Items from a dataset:
-.-.-

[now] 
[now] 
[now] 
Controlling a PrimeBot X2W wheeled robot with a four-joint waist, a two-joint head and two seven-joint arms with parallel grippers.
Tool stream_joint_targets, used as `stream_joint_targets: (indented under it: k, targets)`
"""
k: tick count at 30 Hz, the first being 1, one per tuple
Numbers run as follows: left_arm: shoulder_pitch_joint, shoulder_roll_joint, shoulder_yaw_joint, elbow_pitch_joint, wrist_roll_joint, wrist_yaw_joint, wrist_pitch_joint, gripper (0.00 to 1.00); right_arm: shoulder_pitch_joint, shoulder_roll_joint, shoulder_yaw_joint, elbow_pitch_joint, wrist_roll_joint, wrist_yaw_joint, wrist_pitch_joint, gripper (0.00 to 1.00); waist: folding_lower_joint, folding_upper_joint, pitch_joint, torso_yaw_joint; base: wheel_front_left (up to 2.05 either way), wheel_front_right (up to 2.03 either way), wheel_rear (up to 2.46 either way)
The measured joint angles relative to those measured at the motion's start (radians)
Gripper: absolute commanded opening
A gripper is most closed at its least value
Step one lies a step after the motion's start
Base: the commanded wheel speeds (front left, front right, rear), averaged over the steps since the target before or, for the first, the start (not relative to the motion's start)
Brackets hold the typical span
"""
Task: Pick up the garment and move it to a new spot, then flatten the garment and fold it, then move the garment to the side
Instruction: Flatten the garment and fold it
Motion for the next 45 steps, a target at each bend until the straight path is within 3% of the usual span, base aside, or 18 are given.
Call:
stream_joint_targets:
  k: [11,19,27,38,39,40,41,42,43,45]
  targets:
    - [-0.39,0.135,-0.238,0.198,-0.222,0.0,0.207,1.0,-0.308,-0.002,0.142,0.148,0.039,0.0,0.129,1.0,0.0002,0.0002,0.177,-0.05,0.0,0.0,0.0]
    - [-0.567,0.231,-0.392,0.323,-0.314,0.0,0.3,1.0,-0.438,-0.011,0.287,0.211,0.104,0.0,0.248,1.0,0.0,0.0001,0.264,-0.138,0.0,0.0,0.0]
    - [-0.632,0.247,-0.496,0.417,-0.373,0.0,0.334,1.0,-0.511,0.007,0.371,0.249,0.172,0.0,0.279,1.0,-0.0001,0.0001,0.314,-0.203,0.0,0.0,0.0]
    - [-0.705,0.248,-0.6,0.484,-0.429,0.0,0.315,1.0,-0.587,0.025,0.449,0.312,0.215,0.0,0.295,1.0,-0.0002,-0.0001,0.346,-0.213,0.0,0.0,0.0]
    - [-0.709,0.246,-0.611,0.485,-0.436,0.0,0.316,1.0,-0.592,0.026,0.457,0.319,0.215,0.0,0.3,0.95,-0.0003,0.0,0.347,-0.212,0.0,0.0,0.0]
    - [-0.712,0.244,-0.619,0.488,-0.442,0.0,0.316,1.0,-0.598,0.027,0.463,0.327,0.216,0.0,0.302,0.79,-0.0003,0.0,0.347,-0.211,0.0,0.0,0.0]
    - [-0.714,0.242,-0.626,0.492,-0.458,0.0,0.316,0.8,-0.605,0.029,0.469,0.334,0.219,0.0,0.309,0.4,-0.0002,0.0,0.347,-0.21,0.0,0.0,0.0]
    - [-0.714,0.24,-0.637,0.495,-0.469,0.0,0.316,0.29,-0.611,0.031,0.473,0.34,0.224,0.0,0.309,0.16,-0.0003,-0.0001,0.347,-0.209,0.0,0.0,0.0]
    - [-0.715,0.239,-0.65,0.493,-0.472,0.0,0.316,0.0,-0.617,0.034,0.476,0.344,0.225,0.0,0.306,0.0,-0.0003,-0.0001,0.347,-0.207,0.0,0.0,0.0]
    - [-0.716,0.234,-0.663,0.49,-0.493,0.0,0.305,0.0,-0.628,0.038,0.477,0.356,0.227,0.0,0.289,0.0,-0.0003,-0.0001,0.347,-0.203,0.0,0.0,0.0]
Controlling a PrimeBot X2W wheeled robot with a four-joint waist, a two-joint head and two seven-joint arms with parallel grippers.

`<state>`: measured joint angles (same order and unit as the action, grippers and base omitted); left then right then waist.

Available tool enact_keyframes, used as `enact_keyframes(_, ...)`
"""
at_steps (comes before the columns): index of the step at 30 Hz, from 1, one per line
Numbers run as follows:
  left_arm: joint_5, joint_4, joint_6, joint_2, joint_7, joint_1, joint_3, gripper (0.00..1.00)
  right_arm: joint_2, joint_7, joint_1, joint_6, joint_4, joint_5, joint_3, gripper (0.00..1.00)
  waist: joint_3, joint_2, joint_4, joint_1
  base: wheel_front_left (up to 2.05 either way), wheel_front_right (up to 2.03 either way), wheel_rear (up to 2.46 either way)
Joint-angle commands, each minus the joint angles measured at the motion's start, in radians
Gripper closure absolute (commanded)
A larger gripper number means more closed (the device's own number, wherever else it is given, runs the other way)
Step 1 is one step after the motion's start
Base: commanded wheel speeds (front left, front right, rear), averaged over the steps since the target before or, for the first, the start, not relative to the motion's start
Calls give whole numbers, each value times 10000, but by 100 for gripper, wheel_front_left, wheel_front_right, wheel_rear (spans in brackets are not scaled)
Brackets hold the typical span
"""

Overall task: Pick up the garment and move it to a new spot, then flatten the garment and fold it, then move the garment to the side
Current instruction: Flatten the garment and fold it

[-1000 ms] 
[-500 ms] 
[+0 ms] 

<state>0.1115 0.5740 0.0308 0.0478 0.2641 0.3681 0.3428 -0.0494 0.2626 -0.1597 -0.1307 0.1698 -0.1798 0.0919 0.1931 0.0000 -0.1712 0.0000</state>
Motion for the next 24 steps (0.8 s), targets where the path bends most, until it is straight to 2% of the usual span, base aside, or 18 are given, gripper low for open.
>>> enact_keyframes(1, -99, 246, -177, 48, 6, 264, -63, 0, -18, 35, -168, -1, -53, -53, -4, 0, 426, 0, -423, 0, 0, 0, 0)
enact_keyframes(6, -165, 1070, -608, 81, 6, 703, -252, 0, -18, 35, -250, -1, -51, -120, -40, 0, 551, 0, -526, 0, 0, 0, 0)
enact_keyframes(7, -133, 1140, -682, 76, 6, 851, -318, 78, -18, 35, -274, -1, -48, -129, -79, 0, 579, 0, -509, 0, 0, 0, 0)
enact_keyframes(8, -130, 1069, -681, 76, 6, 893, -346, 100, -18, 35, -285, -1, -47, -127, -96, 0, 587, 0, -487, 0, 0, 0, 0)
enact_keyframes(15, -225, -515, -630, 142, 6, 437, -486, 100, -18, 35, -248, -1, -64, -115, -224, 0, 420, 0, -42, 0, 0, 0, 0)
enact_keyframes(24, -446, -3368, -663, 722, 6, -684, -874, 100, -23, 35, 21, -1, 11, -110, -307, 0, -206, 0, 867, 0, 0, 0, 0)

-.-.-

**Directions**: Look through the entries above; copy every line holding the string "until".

**Solution for this task**:
Motion for the next 45 steps, a target at each bend until the straight path is within 3% of the usual span, base aside, or 18 are given.
Motion for the next 24 steps (0.8 s), targets where the path bends most, until it is straight to 2% of the usual span, base aside, or 18 are given, gripper low for open.

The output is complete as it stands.